_Work order:_ Taking the listing below, restate word for word each line from the line with "Part of a corpus" to the line with "If you would kindly draw the outline of the black left", ends included, and stop there.

_Source material:_
------------------------

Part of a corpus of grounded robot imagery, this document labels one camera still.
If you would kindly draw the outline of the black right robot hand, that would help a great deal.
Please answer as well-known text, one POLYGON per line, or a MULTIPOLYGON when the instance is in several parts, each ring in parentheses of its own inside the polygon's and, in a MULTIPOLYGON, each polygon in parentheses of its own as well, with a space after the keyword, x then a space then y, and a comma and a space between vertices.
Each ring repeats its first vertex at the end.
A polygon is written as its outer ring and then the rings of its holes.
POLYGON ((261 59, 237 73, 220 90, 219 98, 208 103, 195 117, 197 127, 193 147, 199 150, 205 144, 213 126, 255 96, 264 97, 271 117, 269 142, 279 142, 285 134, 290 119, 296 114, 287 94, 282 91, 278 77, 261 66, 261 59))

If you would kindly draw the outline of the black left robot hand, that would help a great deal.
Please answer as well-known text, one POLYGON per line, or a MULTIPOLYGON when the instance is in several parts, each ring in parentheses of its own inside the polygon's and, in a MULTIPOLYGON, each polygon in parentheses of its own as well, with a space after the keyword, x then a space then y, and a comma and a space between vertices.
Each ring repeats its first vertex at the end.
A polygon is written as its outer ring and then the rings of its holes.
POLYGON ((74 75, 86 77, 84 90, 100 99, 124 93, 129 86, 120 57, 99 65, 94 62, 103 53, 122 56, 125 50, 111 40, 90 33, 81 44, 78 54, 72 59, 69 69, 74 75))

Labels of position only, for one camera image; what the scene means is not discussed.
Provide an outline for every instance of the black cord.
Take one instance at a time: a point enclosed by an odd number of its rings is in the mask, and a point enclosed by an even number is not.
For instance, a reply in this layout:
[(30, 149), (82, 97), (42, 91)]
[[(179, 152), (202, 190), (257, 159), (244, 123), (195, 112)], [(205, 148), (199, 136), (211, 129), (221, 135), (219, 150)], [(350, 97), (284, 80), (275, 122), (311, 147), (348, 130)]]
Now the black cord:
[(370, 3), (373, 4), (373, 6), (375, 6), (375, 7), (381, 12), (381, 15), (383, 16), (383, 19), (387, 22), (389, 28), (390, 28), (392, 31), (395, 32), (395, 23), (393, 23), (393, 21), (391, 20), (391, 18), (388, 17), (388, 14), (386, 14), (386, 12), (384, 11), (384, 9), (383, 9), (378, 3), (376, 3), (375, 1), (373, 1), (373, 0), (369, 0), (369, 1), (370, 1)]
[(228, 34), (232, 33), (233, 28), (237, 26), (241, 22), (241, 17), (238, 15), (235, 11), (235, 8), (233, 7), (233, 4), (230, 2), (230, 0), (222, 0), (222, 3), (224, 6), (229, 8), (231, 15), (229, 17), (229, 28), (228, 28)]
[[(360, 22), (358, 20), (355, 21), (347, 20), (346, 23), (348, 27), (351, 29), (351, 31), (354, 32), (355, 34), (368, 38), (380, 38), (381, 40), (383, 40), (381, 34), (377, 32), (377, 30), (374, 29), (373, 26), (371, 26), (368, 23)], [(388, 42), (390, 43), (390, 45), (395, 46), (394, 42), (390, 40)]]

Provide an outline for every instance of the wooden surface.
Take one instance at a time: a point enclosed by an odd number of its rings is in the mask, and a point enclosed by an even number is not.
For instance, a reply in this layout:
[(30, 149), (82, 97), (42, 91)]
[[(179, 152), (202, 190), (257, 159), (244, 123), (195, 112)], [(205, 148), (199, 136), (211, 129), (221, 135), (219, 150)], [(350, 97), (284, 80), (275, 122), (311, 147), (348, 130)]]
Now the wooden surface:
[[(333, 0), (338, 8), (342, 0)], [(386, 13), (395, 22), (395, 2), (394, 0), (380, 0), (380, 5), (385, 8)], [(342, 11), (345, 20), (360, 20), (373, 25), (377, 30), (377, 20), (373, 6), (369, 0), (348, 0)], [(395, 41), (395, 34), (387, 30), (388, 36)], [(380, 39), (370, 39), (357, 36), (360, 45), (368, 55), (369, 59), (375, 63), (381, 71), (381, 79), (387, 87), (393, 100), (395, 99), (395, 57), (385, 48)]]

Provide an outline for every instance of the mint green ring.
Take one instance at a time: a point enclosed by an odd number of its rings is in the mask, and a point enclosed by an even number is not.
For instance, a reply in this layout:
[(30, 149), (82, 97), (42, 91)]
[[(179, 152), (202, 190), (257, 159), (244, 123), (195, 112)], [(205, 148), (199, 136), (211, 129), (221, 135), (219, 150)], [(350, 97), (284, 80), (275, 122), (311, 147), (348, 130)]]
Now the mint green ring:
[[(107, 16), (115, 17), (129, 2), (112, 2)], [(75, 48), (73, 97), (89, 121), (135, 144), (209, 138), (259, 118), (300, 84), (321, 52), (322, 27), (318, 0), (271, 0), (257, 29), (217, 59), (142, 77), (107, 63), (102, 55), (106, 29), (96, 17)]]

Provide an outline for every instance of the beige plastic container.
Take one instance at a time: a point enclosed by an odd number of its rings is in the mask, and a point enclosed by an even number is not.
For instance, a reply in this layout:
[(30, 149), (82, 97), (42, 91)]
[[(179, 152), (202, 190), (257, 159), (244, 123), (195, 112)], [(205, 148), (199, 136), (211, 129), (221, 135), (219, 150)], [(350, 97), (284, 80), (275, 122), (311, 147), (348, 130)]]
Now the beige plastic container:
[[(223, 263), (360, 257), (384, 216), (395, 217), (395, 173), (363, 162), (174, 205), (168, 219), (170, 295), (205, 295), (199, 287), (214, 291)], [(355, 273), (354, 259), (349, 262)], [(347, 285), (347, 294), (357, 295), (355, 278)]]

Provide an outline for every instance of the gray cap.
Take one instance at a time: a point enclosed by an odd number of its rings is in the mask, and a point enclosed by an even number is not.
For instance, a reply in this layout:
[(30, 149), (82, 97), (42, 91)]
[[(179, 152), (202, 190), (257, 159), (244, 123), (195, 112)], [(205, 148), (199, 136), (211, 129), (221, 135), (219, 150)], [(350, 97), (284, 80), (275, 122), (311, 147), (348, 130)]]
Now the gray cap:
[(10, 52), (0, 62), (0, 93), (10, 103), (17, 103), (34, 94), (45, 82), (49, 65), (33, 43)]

------------------------

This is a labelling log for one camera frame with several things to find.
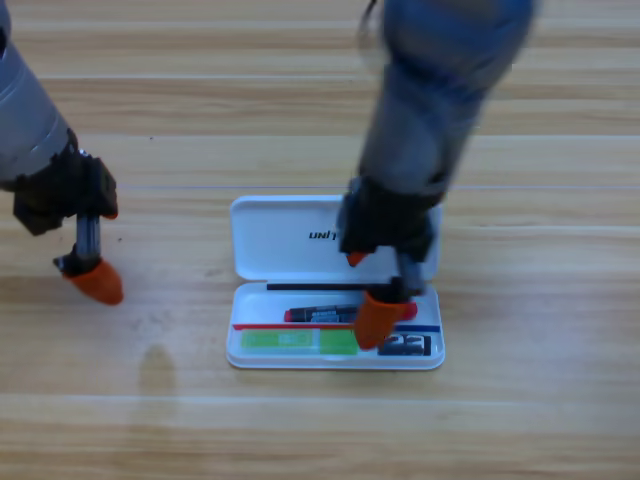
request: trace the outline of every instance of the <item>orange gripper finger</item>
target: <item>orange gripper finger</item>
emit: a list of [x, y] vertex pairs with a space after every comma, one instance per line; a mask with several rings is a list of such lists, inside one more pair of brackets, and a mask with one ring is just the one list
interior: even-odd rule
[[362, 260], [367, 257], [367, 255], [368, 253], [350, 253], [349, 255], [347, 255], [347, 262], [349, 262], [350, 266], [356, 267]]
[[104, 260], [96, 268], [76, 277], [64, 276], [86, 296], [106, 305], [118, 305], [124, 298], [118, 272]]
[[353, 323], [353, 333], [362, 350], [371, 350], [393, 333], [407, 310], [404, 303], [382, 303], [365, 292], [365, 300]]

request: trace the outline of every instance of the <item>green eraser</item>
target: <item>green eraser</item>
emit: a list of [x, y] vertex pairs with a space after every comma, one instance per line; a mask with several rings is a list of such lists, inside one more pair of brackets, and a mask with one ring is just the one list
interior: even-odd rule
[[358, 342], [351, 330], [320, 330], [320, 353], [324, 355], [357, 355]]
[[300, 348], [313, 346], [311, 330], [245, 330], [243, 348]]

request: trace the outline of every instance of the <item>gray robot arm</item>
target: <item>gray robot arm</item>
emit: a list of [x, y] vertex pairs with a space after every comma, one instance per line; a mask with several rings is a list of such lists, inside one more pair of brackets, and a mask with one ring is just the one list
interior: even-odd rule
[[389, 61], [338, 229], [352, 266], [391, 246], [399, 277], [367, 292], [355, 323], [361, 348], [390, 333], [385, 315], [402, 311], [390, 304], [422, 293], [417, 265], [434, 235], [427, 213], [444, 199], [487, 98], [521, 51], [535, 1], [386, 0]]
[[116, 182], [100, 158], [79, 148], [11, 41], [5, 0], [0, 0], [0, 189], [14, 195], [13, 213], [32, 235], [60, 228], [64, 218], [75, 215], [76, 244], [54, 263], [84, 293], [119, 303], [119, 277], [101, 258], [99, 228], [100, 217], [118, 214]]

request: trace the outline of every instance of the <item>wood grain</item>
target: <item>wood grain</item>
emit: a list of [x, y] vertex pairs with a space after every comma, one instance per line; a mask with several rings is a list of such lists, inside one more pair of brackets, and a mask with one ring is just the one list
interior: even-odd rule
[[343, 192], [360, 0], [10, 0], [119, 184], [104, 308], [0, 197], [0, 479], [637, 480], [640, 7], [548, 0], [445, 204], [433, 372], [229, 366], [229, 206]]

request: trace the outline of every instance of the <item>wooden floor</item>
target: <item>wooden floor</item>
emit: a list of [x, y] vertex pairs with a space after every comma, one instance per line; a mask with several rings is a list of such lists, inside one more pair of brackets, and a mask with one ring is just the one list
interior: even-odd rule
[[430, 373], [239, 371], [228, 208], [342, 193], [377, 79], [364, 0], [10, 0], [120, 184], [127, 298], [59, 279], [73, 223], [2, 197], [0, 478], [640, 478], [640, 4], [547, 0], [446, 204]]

------------------------

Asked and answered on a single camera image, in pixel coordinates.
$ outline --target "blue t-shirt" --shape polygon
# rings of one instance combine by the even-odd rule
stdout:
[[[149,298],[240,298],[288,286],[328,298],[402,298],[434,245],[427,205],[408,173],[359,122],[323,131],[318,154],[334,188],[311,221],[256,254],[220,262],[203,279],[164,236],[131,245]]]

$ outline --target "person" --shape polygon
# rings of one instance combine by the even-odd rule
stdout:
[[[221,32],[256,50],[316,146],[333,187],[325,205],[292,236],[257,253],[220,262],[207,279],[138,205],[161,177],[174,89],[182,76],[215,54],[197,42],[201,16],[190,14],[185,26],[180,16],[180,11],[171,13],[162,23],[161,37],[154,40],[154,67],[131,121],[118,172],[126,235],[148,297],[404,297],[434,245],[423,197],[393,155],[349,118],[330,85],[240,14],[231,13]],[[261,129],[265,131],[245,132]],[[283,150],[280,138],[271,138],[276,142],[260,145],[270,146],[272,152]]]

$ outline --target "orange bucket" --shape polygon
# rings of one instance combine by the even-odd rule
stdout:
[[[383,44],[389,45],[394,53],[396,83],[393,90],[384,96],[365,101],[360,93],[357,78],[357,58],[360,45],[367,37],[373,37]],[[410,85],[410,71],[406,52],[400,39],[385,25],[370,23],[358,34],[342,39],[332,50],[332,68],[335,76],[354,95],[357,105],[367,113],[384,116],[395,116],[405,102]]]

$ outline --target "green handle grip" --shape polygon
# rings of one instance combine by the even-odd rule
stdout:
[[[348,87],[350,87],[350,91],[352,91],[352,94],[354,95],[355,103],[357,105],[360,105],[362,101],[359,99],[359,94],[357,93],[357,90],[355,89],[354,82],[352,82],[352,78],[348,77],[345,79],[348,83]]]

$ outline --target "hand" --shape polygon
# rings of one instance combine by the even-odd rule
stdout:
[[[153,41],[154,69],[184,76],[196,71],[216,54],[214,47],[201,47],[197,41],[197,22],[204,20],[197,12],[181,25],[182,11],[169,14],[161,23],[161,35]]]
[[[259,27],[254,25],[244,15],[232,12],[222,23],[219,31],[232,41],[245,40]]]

------------------------

_Solution for this task:_
Part of a corpus of grounded robot imagery, this document labels one camera still.
If you would kindly draw the outline of the black right robot hand, that would help a great deal.
Please answer as well-known text, one POLYGON per line, or a MULTIPOLYGON when the instance is in several parts, each ring in parentheses of its own inside the polygon's and, in a MULTIPOLYGON, each polygon in parentheses of its own as well, with a space after the keyword, x then a space then y, and a comma and a space between vertices.
Each ring repeats its first vertex at the end.
A polygon is written as its outer ring and then the rings of its holes.
POLYGON ((261 59, 237 73, 220 90, 219 98, 208 103, 195 117, 197 127, 193 147, 199 150, 205 144, 213 126, 255 96, 264 97, 271 117, 269 142, 279 142, 285 134, 290 119, 296 114, 287 94, 282 91, 278 77, 261 66, 261 59))

If you would kindly draw the outline of the black left robot hand, that would help a great deal.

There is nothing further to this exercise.